A faithful copy is needed of the lines below from the one with "For training a" up to and including the one with "Coarse 3-D masks. Per named object"; set it down with no pictures and no other lines.

[Collected data entries]
··········
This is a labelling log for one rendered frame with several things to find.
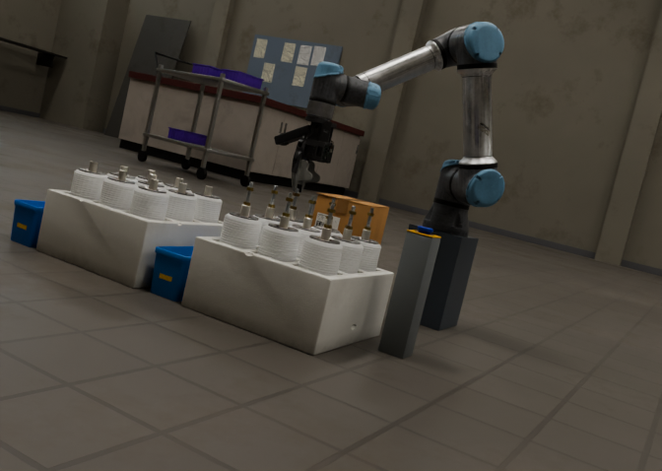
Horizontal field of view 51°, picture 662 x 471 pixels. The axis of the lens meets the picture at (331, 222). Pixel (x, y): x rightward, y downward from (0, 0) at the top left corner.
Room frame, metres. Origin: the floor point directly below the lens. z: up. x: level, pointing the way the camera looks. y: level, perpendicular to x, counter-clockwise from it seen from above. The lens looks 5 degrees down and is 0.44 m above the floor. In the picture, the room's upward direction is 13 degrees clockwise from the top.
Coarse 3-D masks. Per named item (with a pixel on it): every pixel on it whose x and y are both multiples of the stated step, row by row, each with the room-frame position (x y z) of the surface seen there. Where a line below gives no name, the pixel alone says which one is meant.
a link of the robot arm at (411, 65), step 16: (448, 32) 2.18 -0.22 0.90; (432, 48) 2.17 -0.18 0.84; (384, 64) 2.14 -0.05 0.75; (400, 64) 2.14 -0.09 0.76; (416, 64) 2.15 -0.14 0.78; (432, 64) 2.17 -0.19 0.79; (448, 64) 2.19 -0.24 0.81; (368, 80) 2.10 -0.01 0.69; (384, 80) 2.12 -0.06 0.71; (400, 80) 2.14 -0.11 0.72
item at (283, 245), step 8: (264, 232) 1.68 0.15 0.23; (272, 232) 1.66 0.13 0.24; (280, 232) 1.66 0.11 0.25; (288, 232) 1.67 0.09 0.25; (296, 232) 1.69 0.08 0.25; (264, 240) 1.68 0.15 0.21; (272, 240) 1.66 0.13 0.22; (280, 240) 1.66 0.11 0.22; (288, 240) 1.67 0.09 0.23; (296, 240) 1.68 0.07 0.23; (264, 248) 1.67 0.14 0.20; (272, 248) 1.66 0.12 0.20; (280, 248) 1.66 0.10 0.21; (288, 248) 1.67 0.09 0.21; (296, 248) 1.69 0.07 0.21; (272, 256) 1.66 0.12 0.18; (280, 256) 1.66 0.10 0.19; (288, 256) 1.67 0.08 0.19; (296, 256) 1.70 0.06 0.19
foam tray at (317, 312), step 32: (192, 256) 1.72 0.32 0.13; (224, 256) 1.68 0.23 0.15; (256, 256) 1.64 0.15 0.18; (192, 288) 1.71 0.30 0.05; (224, 288) 1.67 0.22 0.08; (256, 288) 1.63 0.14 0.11; (288, 288) 1.60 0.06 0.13; (320, 288) 1.56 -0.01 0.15; (352, 288) 1.67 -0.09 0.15; (384, 288) 1.86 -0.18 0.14; (224, 320) 1.67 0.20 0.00; (256, 320) 1.63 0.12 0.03; (288, 320) 1.59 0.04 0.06; (320, 320) 1.55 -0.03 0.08; (352, 320) 1.71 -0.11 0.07; (320, 352) 1.58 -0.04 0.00
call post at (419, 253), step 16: (416, 240) 1.72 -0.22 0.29; (432, 240) 1.71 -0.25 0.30; (416, 256) 1.72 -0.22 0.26; (432, 256) 1.74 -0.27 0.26; (400, 272) 1.73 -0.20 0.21; (416, 272) 1.72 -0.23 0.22; (400, 288) 1.73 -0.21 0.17; (416, 288) 1.71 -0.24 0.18; (400, 304) 1.72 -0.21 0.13; (416, 304) 1.71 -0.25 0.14; (400, 320) 1.72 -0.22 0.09; (416, 320) 1.74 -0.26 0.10; (384, 336) 1.73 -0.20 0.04; (400, 336) 1.72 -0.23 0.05; (416, 336) 1.76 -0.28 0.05; (384, 352) 1.73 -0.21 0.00; (400, 352) 1.71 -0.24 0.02
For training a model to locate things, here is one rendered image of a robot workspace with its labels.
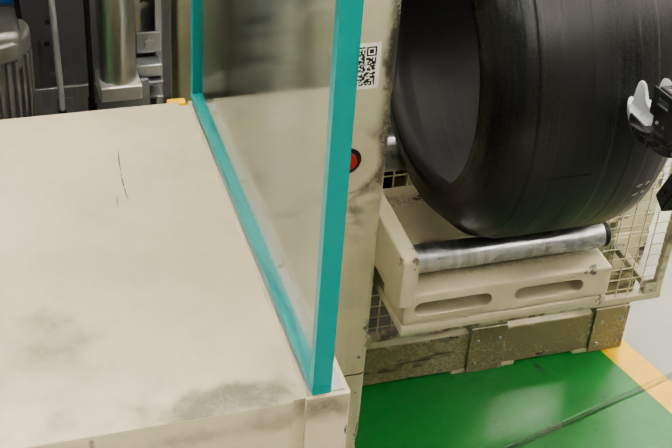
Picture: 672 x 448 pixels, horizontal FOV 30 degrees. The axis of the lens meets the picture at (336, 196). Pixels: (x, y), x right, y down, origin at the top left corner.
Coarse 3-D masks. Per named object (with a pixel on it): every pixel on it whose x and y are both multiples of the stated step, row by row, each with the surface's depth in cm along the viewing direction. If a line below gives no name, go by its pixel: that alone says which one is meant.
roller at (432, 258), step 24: (456, 240) 196; (480, 240) 196; (504, 240) 196; (528, 240) 197; (552, 240) 198; (576, 240) 200; (600, 240) 201; (432, 264) 193; (456, 264) 195; (480, 264) 197
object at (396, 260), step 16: (384, 208) 197; (384, 224) 193; (400, 224) 194; (384, 240) 194; (400, 240) 190; (384, 256) 195; (400, 256) 187; (416, 256) 187; (384, 272) 196; (400, 272) 188; (416, 272) 188; (400, 288) 189; (416, 288) 190; (400, 304) 191
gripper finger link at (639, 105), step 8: (640, 88) 164; (632, 96) 170; (640, 96) 164; (648, 96) 163; (632, 104) 166; (640, 104) 164; (648, 104) 162; (632, 112) 165; (640, 112) 164; (648, 112) 162; (640, 120) 163; (648, 120) 163
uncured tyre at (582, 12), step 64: (448, 0) 218; (512, 0) 166; (576, 0) 166; (640, 0) 168; (448, 64) 220; (512, 64) 167; (576, 64) 166; (640, 64) 169; (448, 128) 218; (512, 128) 169; (576, 128) 169; (448, 192) 189; (512, 192) 176; (576, 192) 177
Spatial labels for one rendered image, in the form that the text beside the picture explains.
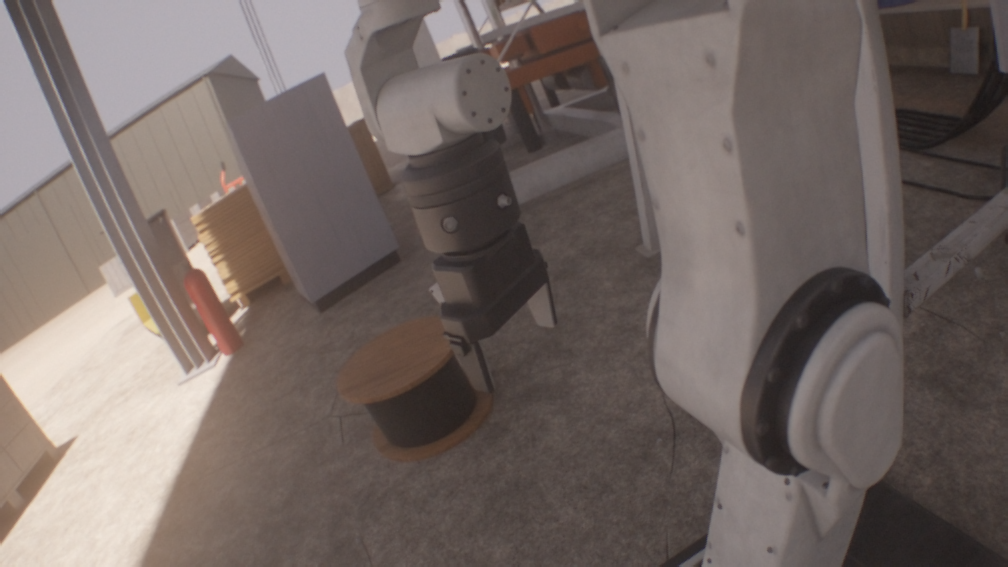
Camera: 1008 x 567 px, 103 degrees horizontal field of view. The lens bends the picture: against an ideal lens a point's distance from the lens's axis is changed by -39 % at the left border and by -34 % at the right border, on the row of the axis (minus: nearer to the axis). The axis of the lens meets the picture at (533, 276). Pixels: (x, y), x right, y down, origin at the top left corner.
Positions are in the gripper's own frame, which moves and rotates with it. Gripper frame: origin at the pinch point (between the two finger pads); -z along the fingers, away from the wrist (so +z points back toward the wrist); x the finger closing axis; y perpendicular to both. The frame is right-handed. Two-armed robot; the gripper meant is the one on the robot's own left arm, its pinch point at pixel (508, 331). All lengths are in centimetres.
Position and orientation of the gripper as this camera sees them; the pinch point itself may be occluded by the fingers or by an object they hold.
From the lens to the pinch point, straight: 57.4
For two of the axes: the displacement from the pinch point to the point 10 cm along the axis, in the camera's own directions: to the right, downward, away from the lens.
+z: -2.7, -8.5, -4.5
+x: 5.4, -5.2, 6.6
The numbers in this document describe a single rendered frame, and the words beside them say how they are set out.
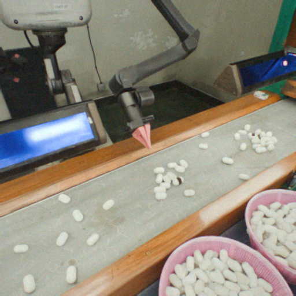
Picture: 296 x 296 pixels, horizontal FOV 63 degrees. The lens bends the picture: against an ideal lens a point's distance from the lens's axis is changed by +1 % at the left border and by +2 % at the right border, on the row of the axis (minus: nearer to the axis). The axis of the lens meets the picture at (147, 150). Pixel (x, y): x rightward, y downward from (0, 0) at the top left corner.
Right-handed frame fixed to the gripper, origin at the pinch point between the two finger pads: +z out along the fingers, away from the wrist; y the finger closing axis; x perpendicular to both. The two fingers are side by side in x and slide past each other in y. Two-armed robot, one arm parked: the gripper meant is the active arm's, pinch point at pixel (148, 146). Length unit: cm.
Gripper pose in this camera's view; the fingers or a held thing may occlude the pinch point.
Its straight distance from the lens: 80.6
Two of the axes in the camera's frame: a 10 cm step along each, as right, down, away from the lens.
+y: 8.3, -3.3, 4.5
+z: 4.3, 8.9, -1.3
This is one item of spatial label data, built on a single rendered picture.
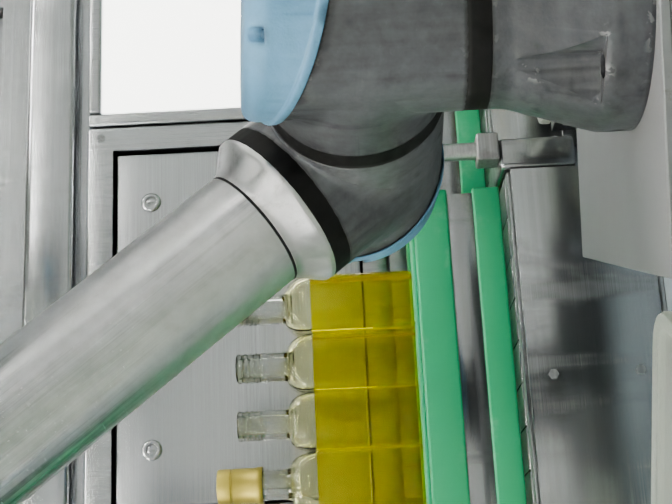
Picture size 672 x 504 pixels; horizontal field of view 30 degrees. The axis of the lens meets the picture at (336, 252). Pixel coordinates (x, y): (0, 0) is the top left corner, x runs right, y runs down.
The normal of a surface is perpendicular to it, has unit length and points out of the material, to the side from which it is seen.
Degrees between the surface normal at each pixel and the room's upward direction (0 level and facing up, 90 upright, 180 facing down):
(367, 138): 96
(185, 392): 90
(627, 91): 90
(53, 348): 91
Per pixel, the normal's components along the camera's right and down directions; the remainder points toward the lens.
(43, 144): -0.03, -0.29
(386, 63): 0.02, 0.61
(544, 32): -0.29, 0.35
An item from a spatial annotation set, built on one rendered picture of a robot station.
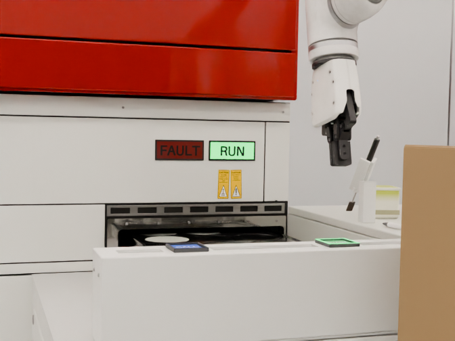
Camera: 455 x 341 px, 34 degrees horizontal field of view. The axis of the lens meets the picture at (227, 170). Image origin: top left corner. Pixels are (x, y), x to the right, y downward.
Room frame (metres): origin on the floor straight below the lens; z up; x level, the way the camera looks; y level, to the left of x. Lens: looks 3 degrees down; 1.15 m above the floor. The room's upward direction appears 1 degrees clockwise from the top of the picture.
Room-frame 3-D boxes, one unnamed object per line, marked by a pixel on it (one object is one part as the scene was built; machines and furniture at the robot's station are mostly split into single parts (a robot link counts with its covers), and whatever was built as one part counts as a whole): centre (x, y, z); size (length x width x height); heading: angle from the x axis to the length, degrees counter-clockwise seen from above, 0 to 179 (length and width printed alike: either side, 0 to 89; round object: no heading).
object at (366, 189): (1.53, -0.28, 1.03); 0.06 x 0.04 x 0.13; 18
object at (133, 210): (1.76, 0.07, 0.96); 0.44 x 0.01 x 0.02; 108
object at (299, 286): (1.19, -0.07, 0.89); 0.55 x 0.09 x 0.14; 108
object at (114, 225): (1.75, 0.06, 0.89); 0.44 x 0.02 x 0.10; 108
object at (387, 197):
··········
SOLUTION>
For training a model to locate things, here is one rendered image of a robot workspace with its labels.
Picture: 672 x 448 pixels, horizontal FOV 30 degrees. The axis of the lens meets the picture at (336, 196). Pixels: (x, y), x right, y down, origin at the top left corner.
Coarse 3-D masks. Per named object (with a pixel on it): every pixel on it whose x and y are both multiples of the stated step, row by row, each with the surface's depth in cm along the viewing direction. If a line below gives no name, go by its pixel: that alone says which one is meant.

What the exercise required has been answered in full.